Washington
21 April 2008
Grammy-winning pop singer Shakira is teaming up with British Prime Minister Gordon Brown to call for more global help in sending poor children to school. VOA's Kent Klein reports from Washington.
The glamorous Colombian singer and the quiet British leader are working together to persuade developed countries to help finance an effort to provide a basic education for every child in the world.
Shakira is the honorary chairman of a week of events to publicize the cause of an advocacy group called the Global Campaign for Education.
She says one of the group's goals is to get more help from world leaders in paying for primary education for 72-million children, ages six to 12, who cannot attend school because of poverty.

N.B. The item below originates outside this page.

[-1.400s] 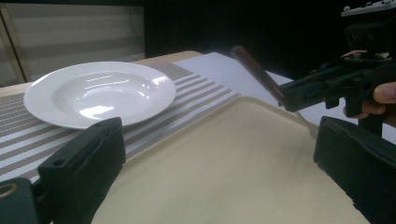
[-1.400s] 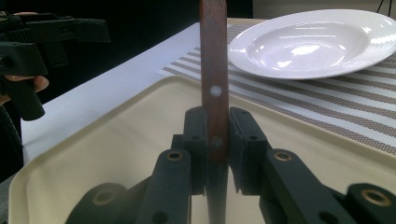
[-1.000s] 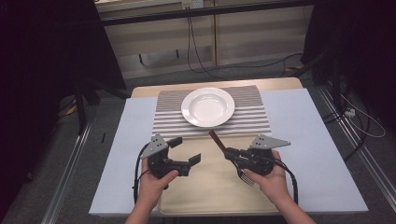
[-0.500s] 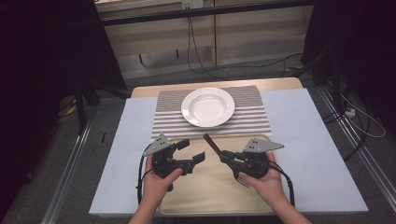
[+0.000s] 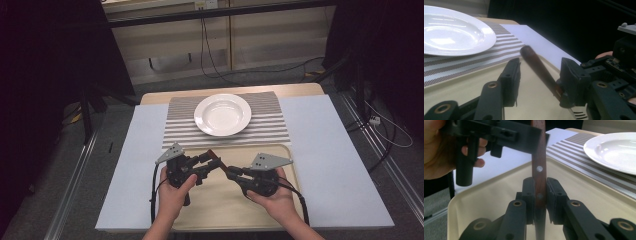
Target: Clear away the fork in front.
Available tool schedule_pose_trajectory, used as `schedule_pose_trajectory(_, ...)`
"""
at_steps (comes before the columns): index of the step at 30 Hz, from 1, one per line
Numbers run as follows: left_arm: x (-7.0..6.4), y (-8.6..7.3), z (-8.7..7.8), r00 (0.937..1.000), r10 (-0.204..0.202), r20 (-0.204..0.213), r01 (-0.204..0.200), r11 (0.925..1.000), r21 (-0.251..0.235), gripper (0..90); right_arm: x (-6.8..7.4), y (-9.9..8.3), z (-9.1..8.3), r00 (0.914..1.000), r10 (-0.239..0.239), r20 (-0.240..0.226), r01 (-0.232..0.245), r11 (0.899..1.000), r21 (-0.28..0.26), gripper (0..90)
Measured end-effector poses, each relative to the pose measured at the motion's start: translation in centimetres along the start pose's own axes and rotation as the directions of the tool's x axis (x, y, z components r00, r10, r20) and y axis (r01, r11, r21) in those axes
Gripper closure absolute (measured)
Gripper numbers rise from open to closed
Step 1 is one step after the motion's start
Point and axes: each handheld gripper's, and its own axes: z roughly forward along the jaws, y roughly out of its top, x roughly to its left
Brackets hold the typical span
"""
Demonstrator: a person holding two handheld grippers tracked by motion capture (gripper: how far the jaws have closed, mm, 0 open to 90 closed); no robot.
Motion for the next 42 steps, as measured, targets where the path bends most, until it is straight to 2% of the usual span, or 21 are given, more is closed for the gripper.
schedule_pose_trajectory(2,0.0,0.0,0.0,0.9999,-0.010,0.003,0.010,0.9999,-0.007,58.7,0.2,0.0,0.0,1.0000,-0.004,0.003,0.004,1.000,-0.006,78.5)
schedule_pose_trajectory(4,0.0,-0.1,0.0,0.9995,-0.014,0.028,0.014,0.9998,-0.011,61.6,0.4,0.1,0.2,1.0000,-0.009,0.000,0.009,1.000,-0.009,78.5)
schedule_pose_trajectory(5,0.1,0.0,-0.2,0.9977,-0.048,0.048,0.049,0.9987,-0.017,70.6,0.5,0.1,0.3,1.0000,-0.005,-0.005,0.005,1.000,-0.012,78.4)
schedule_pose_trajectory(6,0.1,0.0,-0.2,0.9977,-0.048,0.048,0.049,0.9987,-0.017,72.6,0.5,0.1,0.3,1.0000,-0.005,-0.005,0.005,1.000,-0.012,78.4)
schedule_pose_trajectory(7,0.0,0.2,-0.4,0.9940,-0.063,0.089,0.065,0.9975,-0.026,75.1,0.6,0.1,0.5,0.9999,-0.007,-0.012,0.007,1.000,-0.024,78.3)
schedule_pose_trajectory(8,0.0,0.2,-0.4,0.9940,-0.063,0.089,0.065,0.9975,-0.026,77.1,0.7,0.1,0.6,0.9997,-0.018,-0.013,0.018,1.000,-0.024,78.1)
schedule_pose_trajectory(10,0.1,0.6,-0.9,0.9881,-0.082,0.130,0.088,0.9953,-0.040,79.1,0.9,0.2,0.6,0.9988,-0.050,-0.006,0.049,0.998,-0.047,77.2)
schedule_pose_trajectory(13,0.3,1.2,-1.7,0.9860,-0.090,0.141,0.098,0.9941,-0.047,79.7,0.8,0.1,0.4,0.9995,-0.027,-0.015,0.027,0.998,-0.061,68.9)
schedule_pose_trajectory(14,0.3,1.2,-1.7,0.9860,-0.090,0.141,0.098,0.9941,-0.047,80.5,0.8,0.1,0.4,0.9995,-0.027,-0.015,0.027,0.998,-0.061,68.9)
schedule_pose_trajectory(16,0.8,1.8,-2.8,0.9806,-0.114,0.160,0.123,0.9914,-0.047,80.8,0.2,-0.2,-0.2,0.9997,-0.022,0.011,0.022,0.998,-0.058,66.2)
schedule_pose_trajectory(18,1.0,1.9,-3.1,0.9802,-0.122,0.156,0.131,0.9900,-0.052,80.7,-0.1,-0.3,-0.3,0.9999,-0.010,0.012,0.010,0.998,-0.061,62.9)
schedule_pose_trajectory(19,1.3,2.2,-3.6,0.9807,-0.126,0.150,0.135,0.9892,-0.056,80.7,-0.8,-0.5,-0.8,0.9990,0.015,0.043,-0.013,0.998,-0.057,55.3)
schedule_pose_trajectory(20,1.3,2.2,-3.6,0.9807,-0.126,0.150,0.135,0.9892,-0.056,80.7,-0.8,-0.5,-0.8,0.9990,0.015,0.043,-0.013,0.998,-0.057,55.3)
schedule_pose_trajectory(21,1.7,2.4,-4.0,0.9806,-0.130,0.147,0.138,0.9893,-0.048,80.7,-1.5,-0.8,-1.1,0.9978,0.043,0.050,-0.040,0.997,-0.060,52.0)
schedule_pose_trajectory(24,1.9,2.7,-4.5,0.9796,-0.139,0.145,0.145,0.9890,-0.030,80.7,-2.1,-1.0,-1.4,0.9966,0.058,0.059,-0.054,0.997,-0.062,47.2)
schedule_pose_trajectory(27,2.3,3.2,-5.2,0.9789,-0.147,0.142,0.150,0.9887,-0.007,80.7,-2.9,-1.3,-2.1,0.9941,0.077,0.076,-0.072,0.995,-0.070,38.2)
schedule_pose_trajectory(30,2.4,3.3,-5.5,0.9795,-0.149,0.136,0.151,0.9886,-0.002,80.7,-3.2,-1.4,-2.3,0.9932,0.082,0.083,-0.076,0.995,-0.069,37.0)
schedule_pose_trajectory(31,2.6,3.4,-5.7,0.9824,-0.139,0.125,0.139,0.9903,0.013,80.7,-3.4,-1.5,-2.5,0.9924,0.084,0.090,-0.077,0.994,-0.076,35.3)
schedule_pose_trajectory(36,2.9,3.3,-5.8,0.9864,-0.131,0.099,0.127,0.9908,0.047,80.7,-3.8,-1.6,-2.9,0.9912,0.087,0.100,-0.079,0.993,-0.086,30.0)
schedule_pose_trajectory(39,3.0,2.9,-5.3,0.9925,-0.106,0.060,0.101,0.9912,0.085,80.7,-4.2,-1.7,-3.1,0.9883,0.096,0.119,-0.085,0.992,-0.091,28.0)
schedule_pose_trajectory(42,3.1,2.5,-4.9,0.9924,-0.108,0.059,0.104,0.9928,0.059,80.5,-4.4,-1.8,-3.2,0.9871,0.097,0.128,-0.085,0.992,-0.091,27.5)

"From 1999, there were 96 million children around the world who were not enrolled in any kind of education, and the number has decreased to 72 million, so, yeah, it is working, but we still have to do so much more," said Shakira.
The group also wants to help some 226 million older children who miss out on school.
British Prime Minister Brown joined with Shakira in a telephone conference on Monday, to push for the effort.
"I want to see us become the first generation in history to ensure that every child goes to school and that we develop the potential of not just some of the world's children but all of the world's children," said Gordon Brown. "If we meet our goals in education, we will not just transform those children's lives for good. By consigning childhood illiteracy to history we will help make poverty history too."
As British treasury chief in 2006, Mr. Brown pledged $15 billion over 10 years for education in the developing world. Last month, Britain and France each agreed to support the education of eight million children in Africa by 2010.
Britain's commitment in this area dwarfs that of the United States, whose funding for global education aid is $465 million a year. Shakira will meet with U.S. lawmakers on Capitol Hill Tuesday to persuade them to pass a bill, which members of both parties have endorsed, to increase U.S. aid for education in developing countries to $3 billion a year by 2012. The Education For All Act was introduced last May, but has not passed either house of Congress.
Another event sponsored by the Global Campaign for Education this week will have an estimated five million students from more than 100 countries take part Wednesday in an effort to break the world record for the largest simultaneous lesson.